Data provided:
§

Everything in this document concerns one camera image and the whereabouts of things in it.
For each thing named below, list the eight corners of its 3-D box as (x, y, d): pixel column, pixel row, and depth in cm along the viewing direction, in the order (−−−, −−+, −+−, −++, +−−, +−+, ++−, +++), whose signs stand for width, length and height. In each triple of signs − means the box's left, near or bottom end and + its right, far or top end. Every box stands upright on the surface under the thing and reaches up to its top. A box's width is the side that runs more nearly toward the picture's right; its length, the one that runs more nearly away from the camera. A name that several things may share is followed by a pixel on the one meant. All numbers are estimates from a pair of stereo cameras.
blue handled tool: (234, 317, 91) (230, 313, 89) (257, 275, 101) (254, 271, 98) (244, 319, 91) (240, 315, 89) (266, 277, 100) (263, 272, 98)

§

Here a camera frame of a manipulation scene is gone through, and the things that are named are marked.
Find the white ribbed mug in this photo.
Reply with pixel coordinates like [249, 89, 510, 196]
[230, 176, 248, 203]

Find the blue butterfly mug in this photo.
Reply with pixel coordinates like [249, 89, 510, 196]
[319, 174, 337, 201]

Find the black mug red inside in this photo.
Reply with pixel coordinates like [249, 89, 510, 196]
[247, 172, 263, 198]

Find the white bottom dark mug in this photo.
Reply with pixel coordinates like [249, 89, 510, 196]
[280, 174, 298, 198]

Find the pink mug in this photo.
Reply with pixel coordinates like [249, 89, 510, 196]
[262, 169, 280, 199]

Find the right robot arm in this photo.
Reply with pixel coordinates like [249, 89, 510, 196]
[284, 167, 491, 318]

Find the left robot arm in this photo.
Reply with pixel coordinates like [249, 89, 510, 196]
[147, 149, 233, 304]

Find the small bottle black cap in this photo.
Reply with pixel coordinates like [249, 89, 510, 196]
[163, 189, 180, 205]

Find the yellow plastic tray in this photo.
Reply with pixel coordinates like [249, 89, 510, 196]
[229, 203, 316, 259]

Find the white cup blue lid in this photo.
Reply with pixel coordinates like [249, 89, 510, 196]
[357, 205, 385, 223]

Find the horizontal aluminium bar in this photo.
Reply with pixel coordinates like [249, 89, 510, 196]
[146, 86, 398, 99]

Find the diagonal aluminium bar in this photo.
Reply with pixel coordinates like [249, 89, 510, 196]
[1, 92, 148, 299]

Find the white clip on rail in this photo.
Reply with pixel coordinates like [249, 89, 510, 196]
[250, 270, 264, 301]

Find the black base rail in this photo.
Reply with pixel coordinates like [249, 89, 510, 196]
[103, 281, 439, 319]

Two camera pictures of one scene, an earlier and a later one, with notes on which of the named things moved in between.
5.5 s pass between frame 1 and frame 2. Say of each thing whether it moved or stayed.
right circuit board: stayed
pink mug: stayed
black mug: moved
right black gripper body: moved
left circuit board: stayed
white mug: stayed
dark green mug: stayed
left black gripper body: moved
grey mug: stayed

§

Directions for this task: If a line in the entries contains "each", copy it.

Result:
For each thing named below, list the eight corners of its 3-D box as (x, y, d): pixel column, pixel row, and depth in cm along the viewing direction, in the order (−−−, −−+, −+−, −++, +−−, +−+, ++−, +++), whose signs stand for width, length and height. In each triple of signs − means the box's left, near or bottom end and + its right, far or top end. Every box stands upright on the surface under the thing and reaches up to its top. A box's width is the side that runs more nearly toward the picture's right; its length, the one that runs more nearly away from the camera. A name that several things may share is followed by a pixel on the one meant. All numbers are estimates from a pair of stereo cameras.
5.5 s pass between frame 1 and frame 2. Say of each thing whether it moved or stayed.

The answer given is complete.